While the ethno-nationalist mobilization that started with the separatist movement was originally rooted in protecting francophone rights and culture, the dynamics of Law 21 and more recent actions illustrate the darker side of imposing definitions of citizenship on to the rights of those in Quebec. This law directly threatens the dignity and rights of a small segment of the society, largely living in urban Montreal. This is a vulnerable visible minority that accounts for less than 11% of the total population of Quebec. By implementing Law 21, we are in danger of inviting extreme, right-wing views. We are empowering a nationalist rhetoric that envisions a culturally homogeneous state, where minorities remain marginalized citizens. This law capitalizes on fear, while stirring resentment, anger and vengeance, by disrupting social alliances and splitting the discourse into “us” and “them”: those who belong and those who are outsiders.

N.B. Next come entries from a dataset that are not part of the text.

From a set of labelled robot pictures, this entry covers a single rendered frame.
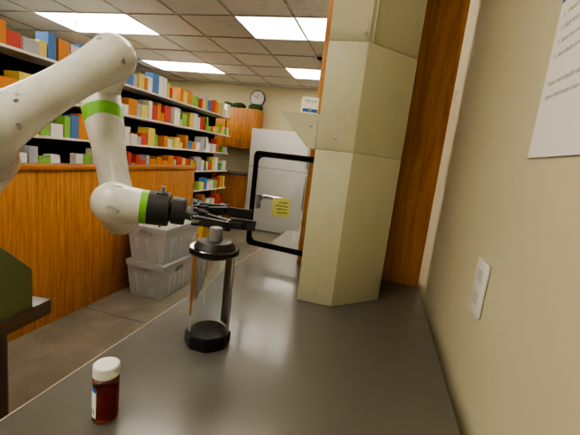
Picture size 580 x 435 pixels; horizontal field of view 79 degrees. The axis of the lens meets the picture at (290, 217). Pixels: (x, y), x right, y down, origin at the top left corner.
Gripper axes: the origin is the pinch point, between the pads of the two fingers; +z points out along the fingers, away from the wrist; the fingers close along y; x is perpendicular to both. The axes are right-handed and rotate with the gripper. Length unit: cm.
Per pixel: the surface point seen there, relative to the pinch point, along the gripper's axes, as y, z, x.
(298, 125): 8.0, 11.9, -28.2
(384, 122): 3, 36, -34
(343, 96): 3.6, 22.1, -38.8
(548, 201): -57, 33, -28
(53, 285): 157, -102, 123
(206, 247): -26.5, -11.1, -2.0
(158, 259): 197, -36, 115
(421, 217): 16, 69, -4
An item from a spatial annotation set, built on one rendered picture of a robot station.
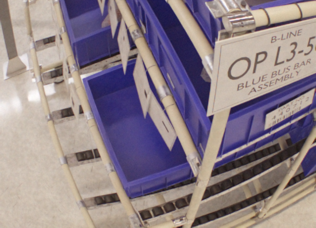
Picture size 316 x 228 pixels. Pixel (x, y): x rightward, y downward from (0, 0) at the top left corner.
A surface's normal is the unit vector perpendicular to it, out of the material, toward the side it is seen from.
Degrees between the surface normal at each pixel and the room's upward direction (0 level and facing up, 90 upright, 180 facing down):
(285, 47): 90
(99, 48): 90
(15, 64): 90
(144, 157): 3
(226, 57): 90
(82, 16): 3
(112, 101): 3
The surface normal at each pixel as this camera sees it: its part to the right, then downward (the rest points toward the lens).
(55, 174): 0.03, -0.50
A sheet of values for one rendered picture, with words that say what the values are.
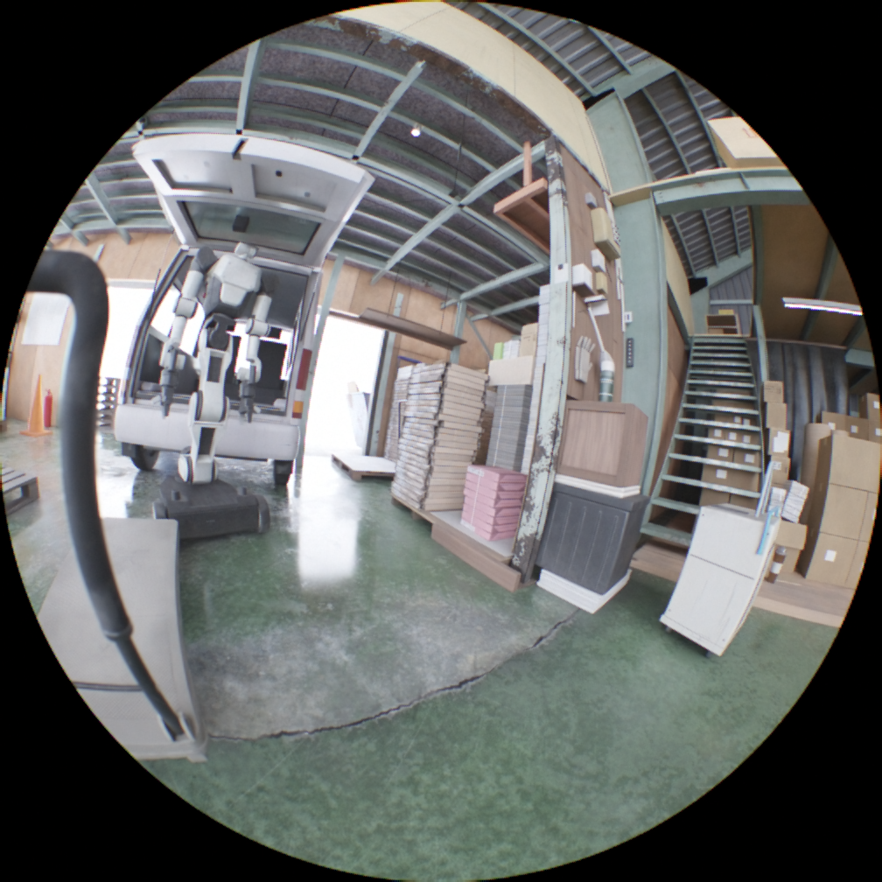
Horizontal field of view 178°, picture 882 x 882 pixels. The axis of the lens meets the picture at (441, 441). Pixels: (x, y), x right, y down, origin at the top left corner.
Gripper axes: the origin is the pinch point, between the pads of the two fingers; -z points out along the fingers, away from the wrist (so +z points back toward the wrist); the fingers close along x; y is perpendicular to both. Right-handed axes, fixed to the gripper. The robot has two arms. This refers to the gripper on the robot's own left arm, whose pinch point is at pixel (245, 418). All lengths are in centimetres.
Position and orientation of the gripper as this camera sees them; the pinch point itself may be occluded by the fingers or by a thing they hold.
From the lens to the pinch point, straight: 156.5
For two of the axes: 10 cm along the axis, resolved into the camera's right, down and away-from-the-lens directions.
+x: 8.8, -0.5, -4.7
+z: -0.3, -10.0, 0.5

This fear and resentment has been observed in both the popular media and with paranoid xenophobes. The full extent of this was seen with Hérouxville councillor André Drouin, who solemnised the Code of Life, propagandizing that immigrants (by which he meant Muslims), must be barred from covering faces, for stoning adulterous women, performing genital mutilation, or dousing women with acid. Let there be no doubt that horrible crimes are inflicted on women in different parts of the world, and Quebec has been duly celebrated for a progressive stance on supporting women and men who are fighting to change these practices. However, what people like Mr. Drouin rashly overlook is the fact that there is no precedent of such crimes in Canada. Fears of such crimes are projected onto the dread of post 9/11 terror. Moreover, the Western world has accomplished credentials for lynching, enslaving, establishing residential schools, racial profiling, murdering aboriginal women, and assaulting Hijabi-ed women and lest we forget the mass shooting at a Mosque Quebec City. No “Code of Life” was ever passed to stop this bigotry. Drouin’s movement struck a chord with largely white-Franco Quebecers, drawing commentary from the late Premier Bernard Landry and ADQ leader Mario Dumont. While this was enough to prompt Premier Jean Charest to order the Bouchard-Taylor Commission on Reasonable Accommodation, a roadshow in the name of public consultation, it only left us with recommendations which have been largely ignored by successive Quebec governments.

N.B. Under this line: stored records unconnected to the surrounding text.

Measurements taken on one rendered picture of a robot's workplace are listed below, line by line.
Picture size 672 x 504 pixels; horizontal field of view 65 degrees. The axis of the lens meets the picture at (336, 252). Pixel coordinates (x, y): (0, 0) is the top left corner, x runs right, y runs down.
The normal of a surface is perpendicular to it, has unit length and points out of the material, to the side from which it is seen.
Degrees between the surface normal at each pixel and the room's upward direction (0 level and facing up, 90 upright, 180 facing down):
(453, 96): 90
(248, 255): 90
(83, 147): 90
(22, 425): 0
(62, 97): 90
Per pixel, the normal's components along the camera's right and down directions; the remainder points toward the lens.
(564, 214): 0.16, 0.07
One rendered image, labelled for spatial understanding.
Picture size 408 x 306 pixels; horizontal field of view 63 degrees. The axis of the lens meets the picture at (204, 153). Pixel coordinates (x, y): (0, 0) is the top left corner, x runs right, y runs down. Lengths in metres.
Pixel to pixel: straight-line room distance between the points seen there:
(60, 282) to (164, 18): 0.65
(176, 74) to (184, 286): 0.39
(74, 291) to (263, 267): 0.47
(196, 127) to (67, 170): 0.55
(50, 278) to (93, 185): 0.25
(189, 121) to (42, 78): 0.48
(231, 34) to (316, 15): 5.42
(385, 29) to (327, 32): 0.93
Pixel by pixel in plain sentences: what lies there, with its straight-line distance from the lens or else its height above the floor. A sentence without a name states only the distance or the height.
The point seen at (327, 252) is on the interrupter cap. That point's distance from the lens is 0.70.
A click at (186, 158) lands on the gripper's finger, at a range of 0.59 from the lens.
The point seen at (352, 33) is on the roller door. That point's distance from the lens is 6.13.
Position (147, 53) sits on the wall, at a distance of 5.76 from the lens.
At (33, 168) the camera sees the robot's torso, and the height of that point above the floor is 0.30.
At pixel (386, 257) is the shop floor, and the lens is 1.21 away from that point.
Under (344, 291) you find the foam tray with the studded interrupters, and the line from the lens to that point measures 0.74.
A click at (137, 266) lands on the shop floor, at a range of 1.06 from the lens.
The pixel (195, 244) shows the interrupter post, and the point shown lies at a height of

The nationalist mobilization continued with ex-Premier Pauline Marois’ Quebec Charter of Values, which in addition to banning apparel such as the hijab, professed to liberate Muslim women from the clutches of patriarchy. The fact that Muslim women wore a hijab not because of but despite patriarchal powers, seemed of little importance in this rhetoric of liberation. Along the same vein, the succeeding liberal government of Premier Philip Couillard introduced the “Religious Neutrality Law” banning women from wearing niqabs, burqas, etc., while accessing public services such as public transport. A long Quebec resistance to the Catholic dominance shaping progression on gender and women’s rights has marked a great concern for women under all religions who may be oppressed to varying degrees and led to gains for gender equity. Given our human rights laws and protections, the liberation of women will come from their own struggle rather than a set of narrow nationalist laws and mentalities.

At present, populist mobilization has become a standard formula to undermine democracy and marginalize the Other in order to gain votes. It’s this doctrine which permitted Mr. Legault to win a solid majority, proclaiming, “The majority was asking for secularism.” This is not secularism but populism. Secularism is about neutrality and inclusion rather than majoritarian hegemony and exclusion.

The CAQ government has brought Law 21 as a solution to a problem that doesn’t exist. Real problems are unemployment, healthcare, education, women’s issues, environment, equity, housing, indigenous rights and so on – not an alien dress code alleged to be compromising Quebec identity.  Arguably, if Quebec’s identity can be compromised by a strip of clothing, its identity and history must be very fragile.

There is only one answer to Law 21: citizens’ mobilization for a true secular Quebec.